What really got me moving and looking for cures was the pain in my chest that I got one day. This symptom is where I said I needed to do something about this cancer. I have never had a pain in my chest as I said before, when I got it for the first time I was shocked, terrified, scared, lots of mixed emotions crossed my mind at that point. The feeling was like something pushing my chest down hard, I mean really hard. I knew that if I wanted these pains to go away, I had to do something about it. I had to find somebody that has or had this before. Find out what they are doing, what they are not, or what they are going to do. If I want to live longer I have to do something.

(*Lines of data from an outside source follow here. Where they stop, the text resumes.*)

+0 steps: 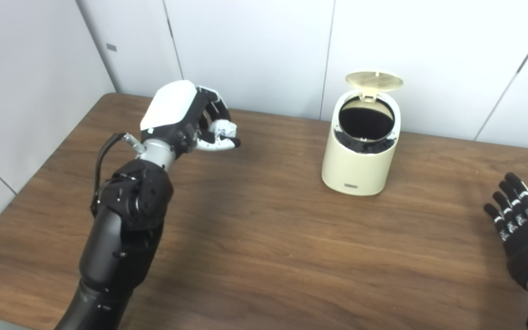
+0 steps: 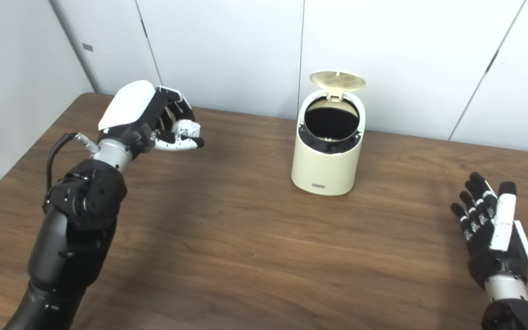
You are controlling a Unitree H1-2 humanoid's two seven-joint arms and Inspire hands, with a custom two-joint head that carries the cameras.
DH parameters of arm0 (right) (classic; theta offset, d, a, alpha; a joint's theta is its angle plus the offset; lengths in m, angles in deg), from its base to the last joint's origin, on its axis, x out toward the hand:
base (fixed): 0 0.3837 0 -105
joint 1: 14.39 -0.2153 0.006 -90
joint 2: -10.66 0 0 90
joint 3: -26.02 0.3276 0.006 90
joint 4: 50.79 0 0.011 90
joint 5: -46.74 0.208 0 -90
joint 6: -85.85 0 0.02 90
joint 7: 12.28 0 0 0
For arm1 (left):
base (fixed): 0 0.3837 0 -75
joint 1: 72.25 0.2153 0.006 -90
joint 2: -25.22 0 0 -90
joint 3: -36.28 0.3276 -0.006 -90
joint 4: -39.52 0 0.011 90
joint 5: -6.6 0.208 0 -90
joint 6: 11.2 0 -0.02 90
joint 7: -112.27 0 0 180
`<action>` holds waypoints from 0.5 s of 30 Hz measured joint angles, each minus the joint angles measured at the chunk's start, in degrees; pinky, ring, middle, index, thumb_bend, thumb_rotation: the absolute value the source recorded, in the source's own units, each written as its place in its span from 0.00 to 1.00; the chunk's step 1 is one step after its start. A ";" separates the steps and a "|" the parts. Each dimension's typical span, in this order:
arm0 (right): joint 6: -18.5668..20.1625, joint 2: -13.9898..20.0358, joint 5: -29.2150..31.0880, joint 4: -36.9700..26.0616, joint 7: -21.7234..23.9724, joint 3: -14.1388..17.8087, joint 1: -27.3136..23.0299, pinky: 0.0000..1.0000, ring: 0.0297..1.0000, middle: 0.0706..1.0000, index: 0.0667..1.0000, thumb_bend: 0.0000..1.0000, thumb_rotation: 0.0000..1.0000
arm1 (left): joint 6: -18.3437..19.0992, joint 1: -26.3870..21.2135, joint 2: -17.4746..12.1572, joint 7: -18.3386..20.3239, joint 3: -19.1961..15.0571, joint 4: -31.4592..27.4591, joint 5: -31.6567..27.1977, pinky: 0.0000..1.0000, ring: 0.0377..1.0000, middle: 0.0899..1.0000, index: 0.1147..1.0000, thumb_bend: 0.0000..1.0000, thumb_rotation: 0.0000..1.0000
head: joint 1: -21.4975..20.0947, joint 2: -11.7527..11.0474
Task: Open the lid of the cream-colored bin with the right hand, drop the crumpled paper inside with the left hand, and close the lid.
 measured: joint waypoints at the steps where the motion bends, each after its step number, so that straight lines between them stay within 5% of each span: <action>1: -0.14 -0.01 -0.05 0.04 0.09 -0.15 0.00 0.92 0.95 0.94 0.89 0.65 1.00 | 0.01 -0.52 0.60 -0.03 0.09 0.48 -0.01 0.35 0.37 0.43 0.42 0.47 0.00 | -0.26 0.00; 15: -4.40 -0.42 -0.87 2.90 0.60 -0.98 -0.05 0.90 0.94 0.93 0.87 0.66 1.00 | -0.30 -5.58 3.39 -1.22 3.78 2.20 -0.19 0.37 0.36 0.44 0.44 0.47 0.00 | -6.32 -1.40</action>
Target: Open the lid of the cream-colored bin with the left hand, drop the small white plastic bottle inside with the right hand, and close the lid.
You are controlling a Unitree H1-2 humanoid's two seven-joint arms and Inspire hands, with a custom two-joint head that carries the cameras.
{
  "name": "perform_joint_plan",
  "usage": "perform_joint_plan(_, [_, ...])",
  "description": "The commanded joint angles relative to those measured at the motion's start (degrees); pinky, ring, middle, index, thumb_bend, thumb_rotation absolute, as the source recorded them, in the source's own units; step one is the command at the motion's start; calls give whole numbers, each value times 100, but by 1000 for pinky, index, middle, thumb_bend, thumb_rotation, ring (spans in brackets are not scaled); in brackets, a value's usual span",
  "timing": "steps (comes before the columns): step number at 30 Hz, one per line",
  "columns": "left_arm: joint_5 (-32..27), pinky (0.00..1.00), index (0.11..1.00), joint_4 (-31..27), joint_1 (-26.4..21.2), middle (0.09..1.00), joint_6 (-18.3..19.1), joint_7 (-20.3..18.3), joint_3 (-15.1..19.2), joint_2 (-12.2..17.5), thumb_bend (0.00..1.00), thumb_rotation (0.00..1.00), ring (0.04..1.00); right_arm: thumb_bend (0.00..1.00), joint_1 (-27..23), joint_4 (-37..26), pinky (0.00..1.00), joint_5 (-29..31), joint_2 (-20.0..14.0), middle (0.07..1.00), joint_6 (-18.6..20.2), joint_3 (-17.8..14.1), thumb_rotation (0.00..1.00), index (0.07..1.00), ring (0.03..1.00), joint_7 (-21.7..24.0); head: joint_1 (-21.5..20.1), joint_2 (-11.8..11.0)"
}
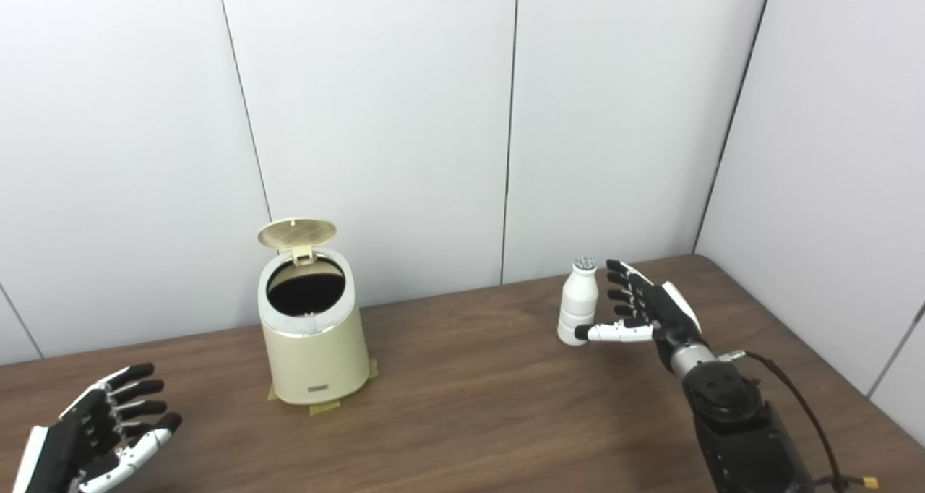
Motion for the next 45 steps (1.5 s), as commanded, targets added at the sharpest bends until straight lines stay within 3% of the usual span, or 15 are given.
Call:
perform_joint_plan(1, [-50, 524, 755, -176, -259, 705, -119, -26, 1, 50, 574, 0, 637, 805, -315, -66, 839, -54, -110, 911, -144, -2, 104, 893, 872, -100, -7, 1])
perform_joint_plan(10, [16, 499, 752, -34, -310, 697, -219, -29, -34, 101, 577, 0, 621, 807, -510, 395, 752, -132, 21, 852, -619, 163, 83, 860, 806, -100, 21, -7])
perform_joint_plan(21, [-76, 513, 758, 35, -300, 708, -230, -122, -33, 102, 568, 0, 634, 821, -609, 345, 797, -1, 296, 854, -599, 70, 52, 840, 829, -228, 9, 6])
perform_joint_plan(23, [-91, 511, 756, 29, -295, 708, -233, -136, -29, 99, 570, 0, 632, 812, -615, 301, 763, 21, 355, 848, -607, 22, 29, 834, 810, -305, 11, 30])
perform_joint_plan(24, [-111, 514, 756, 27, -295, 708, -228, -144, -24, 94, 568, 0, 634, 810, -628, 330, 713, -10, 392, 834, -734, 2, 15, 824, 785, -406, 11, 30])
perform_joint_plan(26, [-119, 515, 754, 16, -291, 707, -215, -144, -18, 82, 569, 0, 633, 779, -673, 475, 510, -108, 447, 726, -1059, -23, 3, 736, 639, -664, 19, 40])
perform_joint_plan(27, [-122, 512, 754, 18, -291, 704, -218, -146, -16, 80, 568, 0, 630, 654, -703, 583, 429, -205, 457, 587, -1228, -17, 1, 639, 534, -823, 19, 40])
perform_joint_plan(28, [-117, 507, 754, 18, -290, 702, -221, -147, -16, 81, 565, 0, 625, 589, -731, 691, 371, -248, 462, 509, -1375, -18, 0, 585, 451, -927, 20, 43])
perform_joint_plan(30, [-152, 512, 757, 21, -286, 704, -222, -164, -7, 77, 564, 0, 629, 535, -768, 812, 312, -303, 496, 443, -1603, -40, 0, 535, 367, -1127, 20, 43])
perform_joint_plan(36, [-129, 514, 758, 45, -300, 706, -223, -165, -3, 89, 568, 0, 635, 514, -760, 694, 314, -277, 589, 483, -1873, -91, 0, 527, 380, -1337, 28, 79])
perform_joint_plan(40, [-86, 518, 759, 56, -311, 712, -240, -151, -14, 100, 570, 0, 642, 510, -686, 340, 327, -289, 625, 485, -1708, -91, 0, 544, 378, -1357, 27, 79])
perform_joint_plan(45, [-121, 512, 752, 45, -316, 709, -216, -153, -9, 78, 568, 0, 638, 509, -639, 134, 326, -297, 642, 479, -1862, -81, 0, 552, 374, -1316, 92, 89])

As I was doing my research I found a story about a man named James “Rhio” O’Connor. He was diagnosed with mesothelioma. I was intrigued by his story. He managed to survive for seven more years instead of the one year that the doctor had given him to live. If he survived those years then maybe, just maybe I could too. It said that he got through it with diets and eating healthy. These things never popped into my head that’s for sure. He also worked with many other clinicians, formed a regimen of over a hundred supplements a day. The most important thing I thought was that he practiced mind body medicine. He relied on his own discipline to overcome the difficult times ahead of him. He thought that food was a way to control the disease. Eating the right way and getting the nutrition that you need is key to the disease so he thought.
Once I read this I believed he had a point. Eating the right way and practicing mind body strength is a great way to help you out. If I start doing the things that he did, who knows, maybe I can live as long or longer than my prognosis. Instead of doing the bad things that would just drain me out. Things such as chemotherapy, radiation, or surgery among others. If I would have gone through with that then I probably would have been dead within the next two years or so. Sometimes chemotherapy, radiation, or surgery are not the answer to the cure. Even if I would have gotten the surgery, I would have to got through the chemo to get rid of the rest of the cancer. By the time that happens I would be week and dull. I don’t want that all, not for me.
My name is Gabriella James and I have been diagnosed with mesothelioma. I will fight to stay alive and overcome this disease whatever it takes. If James “Rhio” O’Connor did it then so can I.